Ziraat Mühendisleri Odası’nın (ZMO) açıklamasında da değinildiği üzere, ülkemizde geleneksel olarak daha önce kurulmuş zeytinliklerde bir dekar alandaki ağaç sayısı 10-12 arasında değişmektedir. Tasarı ile zeytinlik saha için 15 ağaç sınırı getirilmesi kadimden beri zeytinlik olan, yaşlı ağaçların bulunduğu sahalarda önemli sorunlara ve telafi edilemez tahribatlara yol açacaktır.
Tasarı, zeytinlik sahalarda her çeşit hayvan otlatılmasını yasaklarken, zeytin alanlarının yok edilmesine izin verilmesi çelişki oluşturmaktadır. Tasarıda “Yatırımları yapanların bu faaliyetlerini izin amacına uygun, çevre ve zeytinlik sahalarına zarar vermeyecek şekilde yürütmekle yükümlü olduğu” belirtilse de bu durum uygulamalarda çok farklı sonuçlanacaktır. Çünkü herhangi bir zeytinlik sahaya tesis yapılırken ağaçların korunması mümkün olmayacaktır.
2) Tasarıda yer alan en sorunlu düzenlemelerin, 3573 sayılı Kanun’un 20. maddesinde yapılan değişikliklerle ilgili olduğu görülmektedir.

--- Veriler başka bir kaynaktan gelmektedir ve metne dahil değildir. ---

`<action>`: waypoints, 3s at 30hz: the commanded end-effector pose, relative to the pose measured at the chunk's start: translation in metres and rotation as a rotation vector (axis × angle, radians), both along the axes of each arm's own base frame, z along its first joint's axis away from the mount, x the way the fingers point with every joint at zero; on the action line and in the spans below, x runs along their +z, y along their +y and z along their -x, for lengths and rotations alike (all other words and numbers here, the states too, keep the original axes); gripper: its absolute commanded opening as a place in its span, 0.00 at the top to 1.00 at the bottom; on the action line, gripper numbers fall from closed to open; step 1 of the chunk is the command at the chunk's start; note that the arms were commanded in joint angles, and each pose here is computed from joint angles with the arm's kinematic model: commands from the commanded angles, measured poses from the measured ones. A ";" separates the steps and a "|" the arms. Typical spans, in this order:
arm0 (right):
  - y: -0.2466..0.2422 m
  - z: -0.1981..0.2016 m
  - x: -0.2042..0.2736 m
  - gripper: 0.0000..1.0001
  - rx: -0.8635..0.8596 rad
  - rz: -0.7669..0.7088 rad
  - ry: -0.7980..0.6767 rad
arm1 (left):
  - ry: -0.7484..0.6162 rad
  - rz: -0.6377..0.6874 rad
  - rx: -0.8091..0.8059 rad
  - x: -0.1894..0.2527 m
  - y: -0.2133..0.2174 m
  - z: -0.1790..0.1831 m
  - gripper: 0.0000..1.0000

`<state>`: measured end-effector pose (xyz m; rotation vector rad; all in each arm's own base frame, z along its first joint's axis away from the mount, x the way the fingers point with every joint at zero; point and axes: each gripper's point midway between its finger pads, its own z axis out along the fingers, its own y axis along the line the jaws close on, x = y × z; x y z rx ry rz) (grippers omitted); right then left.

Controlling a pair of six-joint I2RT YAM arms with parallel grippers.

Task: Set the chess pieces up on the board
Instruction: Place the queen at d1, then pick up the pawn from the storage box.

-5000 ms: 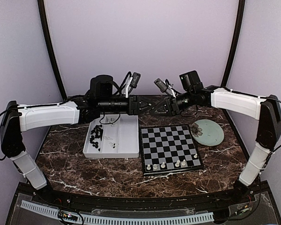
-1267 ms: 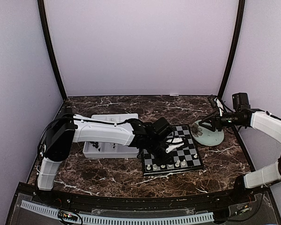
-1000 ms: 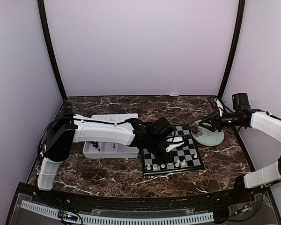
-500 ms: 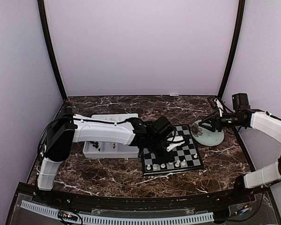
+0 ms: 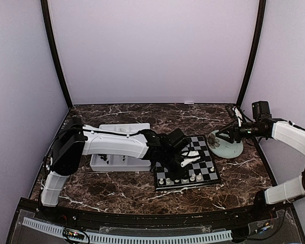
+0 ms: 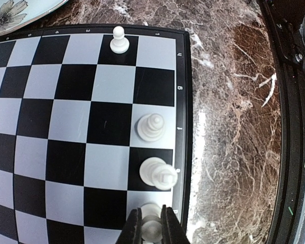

1.i) Tasarıda zeytinyağı fabrikaları ile tarımsal işletmelerin yapımı ve işletilmesinin Gıda, Tarım ve Hayvancılık Bakanlığı’nın (GTHB) iznine bağlı olması zorunluluğu devam etmektedir. Ancak “bakanlıklarca kamu yararı kararı alınmış yatırımlar için zeytinlik sahalarında yatırım yapılmasına Gıda, Tarım ve Hayvancılık Bakanlığı tarafından izin verilebilir” ifadesi sorunludur.
Taslağa göre zeytinlikler bakanlıklarca alınacak kararla kamu yararı güden tüm yatırımlara tahsis edilebilecektir. Taslağı hazırlayan Bilim, Sanayi ve Teknoloji Bakanlığı sadece tasarıyı kendi ilgi alanına giren endüstri bölgeleri, teknoloji geliştirme bölgeleri, organize sanayi bölgeleri ve sanayi siteleri ile sınırlı da tutmamaktadır. Aksine “Bakanlıkların” denilerek kapsam daha da genişletilmektedir.
2.ii) Zeytinlik Sahaları Koruma Kurulu: Tasarıda zeytinlik sahası bulunan her ilde valinin başkanlığında dokuz kişiden oluşan zeytinlik sahaları koruma kurulu tanımı yer almaktadır.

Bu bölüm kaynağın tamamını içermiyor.